T/F/NG questions can be very tricky. Even natives struggle with them. Sometimes they require the reader to understand not just the meaning of words but 'shades of meaning'.

Reading tests are thoroughly checked before they are issued and the answers are debated and approved by teams of people, so they are likely to be correct. Just be aware that there are thousands of tests online and most of them are not official tests so there may be some errors.

Mohammed

'the key to' in English is followed by a 'noun phrase'. This means that if you put an action after it, that action has to be in a 'noun' form, which is 'ing'. We can say, for example:

the key to success
the key to being successful

You can't say 'the key to be successful'.

Thanks a lot Sjm.
I really appreciate your prompt response. I believe you are right and I might be confused by some of those online tests.

Kindly Comment on this I had this topic on April 11th IELTS
Topic:
Children should be taught to obey parents and teachers; however, some people argue that children should be independent in their decision making.
Discuss both views and give your opinion.

It is true that people have different opinion on how to nurture their children in a positive way. Although independent decision making is a remarkable skill, there are various advantages in listening to parents and teachers. I personally believe that both are crucial qualities and we should stress on both.

Some people argue in favor of making children independent due to various reasons. Firstly, these children become better decision makers as they never afraid of taking bold decisions. For example, a child who grew up in an independent environment and took all his personal decisions by himself would be a better business man compare to others who always looking for help. Due to the fact that he would not afraid of risk taking, and it has been observed that risk-takers are successful businessmen. Hence, it proves that independent decision making is a crucial skill for successful future.

On the contrary, there are others who strongly support obedience and taking guidance from parents and teachers. There are several situations in life when children need guidance of seniors; for example, when any child is not performing appropriately in his class, he must need instructions from teachers, so he can achieve required grades in his semester. Similarly, when children become adolescent they tend to have different habits like smoking, drinking and sexual behavior. This is a crucial time when they need advise from seniors, parents or friends, so they could restrict their intuitions under a limit. It is therefore extremely important that our children grow up in an environment where they learn to take guidance and advise from their seniors, so they could avoid drastic consequences.

To conclude, I suppose that a holistic approach is needed for a better children development, which should includes good listening qualities and at the same time independent decision making abilities, so they grow as a responsible adult.

Dear simon,
I am studying writing part 2 from your videos , and i want to ask you if its ok to write the two main paragraphs in the form of firstly secondly , finally?

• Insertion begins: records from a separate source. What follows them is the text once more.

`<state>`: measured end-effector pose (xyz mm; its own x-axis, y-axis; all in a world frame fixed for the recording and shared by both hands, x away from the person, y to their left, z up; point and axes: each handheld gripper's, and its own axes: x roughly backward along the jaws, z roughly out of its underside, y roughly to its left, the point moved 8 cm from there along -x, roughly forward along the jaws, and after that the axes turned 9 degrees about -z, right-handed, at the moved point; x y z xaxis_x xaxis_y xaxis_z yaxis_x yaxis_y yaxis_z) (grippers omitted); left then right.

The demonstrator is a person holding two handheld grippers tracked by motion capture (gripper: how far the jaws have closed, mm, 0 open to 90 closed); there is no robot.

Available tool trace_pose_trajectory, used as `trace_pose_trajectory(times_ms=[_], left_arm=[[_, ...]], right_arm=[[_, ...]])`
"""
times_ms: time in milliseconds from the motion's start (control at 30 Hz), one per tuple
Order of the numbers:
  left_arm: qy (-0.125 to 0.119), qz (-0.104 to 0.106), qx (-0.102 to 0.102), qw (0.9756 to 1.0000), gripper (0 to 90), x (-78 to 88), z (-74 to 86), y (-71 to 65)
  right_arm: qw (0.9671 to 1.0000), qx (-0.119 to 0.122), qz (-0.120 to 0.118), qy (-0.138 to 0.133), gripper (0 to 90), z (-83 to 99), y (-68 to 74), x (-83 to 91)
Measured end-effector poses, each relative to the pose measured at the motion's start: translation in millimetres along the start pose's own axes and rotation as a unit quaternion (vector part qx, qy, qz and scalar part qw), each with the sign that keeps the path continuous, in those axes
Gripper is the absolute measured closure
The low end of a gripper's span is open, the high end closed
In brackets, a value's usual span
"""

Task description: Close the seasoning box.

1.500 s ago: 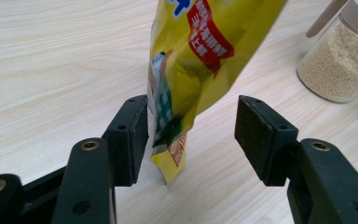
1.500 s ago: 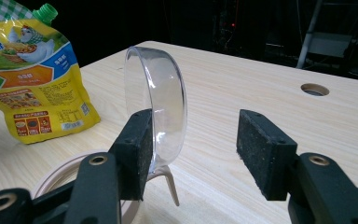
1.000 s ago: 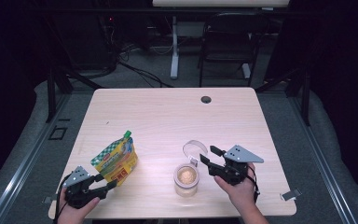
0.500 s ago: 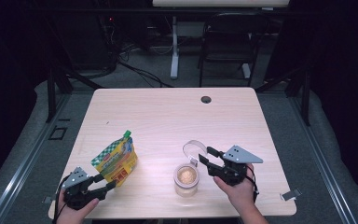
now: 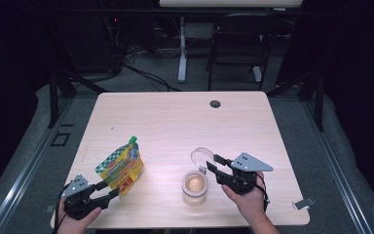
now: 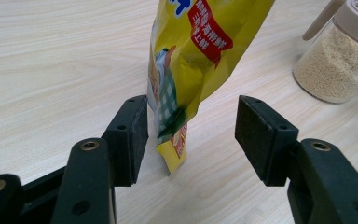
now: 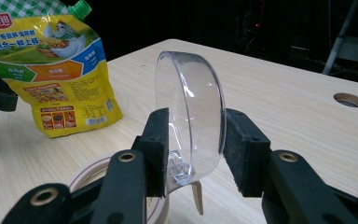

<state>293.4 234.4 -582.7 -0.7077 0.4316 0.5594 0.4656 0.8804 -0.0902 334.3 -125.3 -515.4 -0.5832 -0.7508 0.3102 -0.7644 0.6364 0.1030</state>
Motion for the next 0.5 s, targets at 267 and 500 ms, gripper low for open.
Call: trace_pose_trajectory(times_ms=[267,500], left_arm=[[0.005,0.000,-0.002,1.0000,44.4,1.3,1.3,1.1],[0.004,0.001,-0.001,1.0000,44.4,0.9,1.0,1.1]], right_arm=[[0.9999,0.011,-0.004,-0.002,64.6,-2.6,5.8,0.8],[0.9997,0.024,-0.007,0.001,64.5,-3.7,11.6,0.0]])
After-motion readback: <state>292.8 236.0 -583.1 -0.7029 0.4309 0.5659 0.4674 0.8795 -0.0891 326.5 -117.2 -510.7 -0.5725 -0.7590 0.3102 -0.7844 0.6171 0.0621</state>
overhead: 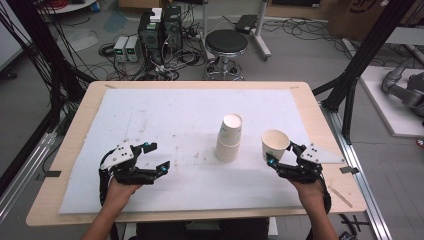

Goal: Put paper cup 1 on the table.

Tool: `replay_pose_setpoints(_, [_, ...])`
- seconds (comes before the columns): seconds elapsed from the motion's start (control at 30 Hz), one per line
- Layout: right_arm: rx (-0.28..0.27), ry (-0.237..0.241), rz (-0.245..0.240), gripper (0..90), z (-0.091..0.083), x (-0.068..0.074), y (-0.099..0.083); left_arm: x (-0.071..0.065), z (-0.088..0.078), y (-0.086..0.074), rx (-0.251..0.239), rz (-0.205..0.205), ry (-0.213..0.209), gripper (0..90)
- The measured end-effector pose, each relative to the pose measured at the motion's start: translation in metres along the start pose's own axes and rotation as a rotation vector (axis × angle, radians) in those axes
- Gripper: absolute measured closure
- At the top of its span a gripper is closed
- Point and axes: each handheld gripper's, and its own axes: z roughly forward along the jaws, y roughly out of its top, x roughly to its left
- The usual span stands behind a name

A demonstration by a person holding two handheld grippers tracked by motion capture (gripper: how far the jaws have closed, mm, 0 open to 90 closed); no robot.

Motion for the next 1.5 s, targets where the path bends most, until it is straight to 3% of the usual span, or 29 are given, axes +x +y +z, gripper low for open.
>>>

In case i have many reasons for both arguments . I am asking this because i noticed from all the exapmles that u gave us that you use fristly secondly finally for the first paragraph and idea , explain, example for the second .

Thank you

Hi Manar,

Good question. Have a look at the document linked below:

http://ielts-simon.com/files/alternatives-for-firstly.pdf

how can I imprve my writing skill?

In conclusion, I believe that while punishments can deter drivers from breaking traffic rules, other measures should be also adopted to enhance road safety.